We thought it was a sell at about $94. Not so. Again it looks like a sell, even more so now;
Here is MCD in both a arithmetic and a semi-log scale. If you concentrate on the arithmetic one you get the feeling that you are at nose-bleed heights and want to get off as soon as possible. The take from the semi-log chart is that you might just want to stick around un till you hit the upper trend-line. In both cases, superficially at least, clearly discernable 5-wave sequences are visible, either for the 5th wave or for the entire structure. In more detail we get:
Very compelling reasons to sell now are’
a. The Mnt. Everest phenomenon appears to be at work here. The stock is pulled up to reach that $100 magic target. In the process it is creating a considerable “throw-over” at two different degrees!
b. Even if it is not patently clear where it begins (and ends) there is nevertheless a triangle wave 4 for wave 5 and perhaps another one for wave 5 of 5, which is itself sub-dividable in 5 waves.

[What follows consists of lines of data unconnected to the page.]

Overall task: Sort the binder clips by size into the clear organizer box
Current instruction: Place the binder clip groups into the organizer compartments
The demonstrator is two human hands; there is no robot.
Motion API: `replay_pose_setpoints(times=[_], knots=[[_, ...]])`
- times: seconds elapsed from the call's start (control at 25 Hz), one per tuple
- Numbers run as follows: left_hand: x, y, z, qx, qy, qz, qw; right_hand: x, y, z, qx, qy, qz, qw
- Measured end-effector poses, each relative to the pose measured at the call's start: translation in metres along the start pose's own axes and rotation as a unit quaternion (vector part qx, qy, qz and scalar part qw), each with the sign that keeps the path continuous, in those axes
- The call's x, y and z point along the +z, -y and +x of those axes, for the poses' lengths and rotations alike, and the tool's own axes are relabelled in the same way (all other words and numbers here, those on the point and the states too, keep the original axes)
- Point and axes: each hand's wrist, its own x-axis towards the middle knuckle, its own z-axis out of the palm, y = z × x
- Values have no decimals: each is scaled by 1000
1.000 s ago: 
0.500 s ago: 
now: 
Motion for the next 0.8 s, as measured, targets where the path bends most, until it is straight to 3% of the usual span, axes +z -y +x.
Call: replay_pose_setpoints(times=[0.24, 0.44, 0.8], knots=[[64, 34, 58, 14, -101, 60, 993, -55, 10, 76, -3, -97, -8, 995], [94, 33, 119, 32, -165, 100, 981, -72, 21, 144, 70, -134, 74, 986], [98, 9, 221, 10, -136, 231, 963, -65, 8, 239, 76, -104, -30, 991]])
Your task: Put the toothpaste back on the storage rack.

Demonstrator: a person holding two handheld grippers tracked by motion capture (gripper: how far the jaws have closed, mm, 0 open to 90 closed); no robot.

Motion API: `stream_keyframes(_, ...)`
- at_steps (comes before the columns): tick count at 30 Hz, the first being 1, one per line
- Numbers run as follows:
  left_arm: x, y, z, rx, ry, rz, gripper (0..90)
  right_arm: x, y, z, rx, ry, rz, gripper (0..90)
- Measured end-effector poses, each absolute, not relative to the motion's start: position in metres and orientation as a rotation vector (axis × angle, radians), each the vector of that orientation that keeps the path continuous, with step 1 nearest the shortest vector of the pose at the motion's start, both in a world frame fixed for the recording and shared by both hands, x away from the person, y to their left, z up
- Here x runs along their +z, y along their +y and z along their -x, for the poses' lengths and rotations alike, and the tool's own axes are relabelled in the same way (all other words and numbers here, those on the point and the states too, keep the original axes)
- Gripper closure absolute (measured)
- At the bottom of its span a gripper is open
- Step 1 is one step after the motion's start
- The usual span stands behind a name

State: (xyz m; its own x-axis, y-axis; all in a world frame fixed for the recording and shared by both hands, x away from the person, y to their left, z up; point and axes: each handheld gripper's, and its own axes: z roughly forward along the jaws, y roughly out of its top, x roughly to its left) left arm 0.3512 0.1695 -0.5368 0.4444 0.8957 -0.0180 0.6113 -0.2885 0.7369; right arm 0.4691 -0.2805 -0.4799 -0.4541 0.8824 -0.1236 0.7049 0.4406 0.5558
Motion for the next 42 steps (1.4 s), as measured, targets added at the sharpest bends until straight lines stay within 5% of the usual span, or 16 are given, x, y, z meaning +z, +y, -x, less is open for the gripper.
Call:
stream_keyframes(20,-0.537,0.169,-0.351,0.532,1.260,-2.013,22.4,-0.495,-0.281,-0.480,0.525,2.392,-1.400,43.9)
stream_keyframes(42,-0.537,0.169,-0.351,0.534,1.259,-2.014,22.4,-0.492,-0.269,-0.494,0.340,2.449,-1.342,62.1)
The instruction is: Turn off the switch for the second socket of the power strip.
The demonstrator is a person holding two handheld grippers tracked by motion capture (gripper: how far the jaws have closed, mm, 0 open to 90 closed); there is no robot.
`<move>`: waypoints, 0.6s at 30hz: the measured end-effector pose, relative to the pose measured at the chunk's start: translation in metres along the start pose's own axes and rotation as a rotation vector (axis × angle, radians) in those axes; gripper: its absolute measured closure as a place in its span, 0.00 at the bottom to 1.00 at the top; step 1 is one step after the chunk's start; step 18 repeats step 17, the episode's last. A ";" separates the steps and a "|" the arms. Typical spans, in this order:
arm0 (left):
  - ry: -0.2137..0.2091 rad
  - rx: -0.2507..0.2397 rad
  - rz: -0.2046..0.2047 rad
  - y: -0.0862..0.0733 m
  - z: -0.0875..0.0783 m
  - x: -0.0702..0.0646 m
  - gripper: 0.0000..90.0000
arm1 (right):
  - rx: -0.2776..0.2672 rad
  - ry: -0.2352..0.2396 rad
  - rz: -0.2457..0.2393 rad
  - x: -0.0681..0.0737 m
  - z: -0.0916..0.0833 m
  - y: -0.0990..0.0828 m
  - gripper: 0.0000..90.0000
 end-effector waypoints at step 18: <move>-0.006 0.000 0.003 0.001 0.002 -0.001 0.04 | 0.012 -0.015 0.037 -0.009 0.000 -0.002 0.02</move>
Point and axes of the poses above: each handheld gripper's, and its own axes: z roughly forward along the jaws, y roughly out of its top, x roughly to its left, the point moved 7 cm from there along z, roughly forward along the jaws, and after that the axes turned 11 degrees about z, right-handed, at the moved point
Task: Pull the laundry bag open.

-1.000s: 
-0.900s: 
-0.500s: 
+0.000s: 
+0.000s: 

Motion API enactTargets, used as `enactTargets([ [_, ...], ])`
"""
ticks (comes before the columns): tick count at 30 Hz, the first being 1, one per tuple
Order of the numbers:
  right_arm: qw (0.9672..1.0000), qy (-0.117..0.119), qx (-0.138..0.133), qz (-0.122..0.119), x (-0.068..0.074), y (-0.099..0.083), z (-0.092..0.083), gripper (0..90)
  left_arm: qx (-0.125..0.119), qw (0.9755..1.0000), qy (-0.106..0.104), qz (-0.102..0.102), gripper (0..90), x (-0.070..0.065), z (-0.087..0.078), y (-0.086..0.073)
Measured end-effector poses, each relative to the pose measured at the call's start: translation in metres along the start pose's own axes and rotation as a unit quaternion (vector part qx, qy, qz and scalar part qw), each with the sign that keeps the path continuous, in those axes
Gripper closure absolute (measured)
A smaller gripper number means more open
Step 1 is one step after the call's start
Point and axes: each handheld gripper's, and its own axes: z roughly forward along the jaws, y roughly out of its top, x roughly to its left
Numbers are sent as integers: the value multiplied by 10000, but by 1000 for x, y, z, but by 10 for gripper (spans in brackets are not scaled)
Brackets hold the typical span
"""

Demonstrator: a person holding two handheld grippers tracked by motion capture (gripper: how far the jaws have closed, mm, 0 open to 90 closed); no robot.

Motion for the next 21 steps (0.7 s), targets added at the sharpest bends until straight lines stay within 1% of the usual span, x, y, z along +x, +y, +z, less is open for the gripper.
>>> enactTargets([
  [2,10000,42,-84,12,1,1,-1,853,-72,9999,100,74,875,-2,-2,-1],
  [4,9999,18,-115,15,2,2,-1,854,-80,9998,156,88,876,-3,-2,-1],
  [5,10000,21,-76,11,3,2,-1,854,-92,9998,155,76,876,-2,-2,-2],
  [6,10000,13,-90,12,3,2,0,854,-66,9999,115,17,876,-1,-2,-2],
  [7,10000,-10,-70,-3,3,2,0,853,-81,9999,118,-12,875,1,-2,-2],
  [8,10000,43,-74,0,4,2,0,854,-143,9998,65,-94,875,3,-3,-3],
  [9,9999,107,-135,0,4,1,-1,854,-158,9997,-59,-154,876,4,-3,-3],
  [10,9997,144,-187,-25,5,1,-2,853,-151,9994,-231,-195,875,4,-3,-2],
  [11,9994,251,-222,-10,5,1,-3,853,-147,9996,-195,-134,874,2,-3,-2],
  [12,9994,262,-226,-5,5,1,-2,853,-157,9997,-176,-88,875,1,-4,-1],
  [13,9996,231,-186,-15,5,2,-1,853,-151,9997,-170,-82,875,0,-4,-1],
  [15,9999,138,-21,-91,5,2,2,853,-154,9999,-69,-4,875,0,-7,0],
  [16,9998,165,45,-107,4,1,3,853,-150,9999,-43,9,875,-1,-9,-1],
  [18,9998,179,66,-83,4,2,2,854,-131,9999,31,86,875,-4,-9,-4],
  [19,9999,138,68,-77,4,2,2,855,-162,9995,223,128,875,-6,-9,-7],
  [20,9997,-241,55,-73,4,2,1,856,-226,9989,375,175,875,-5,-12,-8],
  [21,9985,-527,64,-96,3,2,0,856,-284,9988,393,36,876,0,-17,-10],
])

c. The distance travelled in wave 5, from $45 to $100, is now equal to that travelled in waves 1 through 3, $10 to $65, a common relationship.
In my humble opinion any prudent investor should say “thank you” and move on. An aggressive investor should consider shorting this stock, or buying put options;
Just an example. You can buy a put option valid for more than a full year at a strike of $87.50 for a premium of $5. If the stock were to drop at the same rate that it went up (over the year) it would be somewhere in the order of $72, consequently you would be “in-the-money” by about $15 and assume a time value of zero you would have a gain of 300%. Socks always drop faster than they rise so this could happen a lot earlier and there would still be time value. This is just an example as theoretically all options are priced according to the risk and one should be indifferent to which one to chose.
By the way the p/e is close to 20, fairly rich compared to a market average of 12 or so. This is , of course, a growth stock?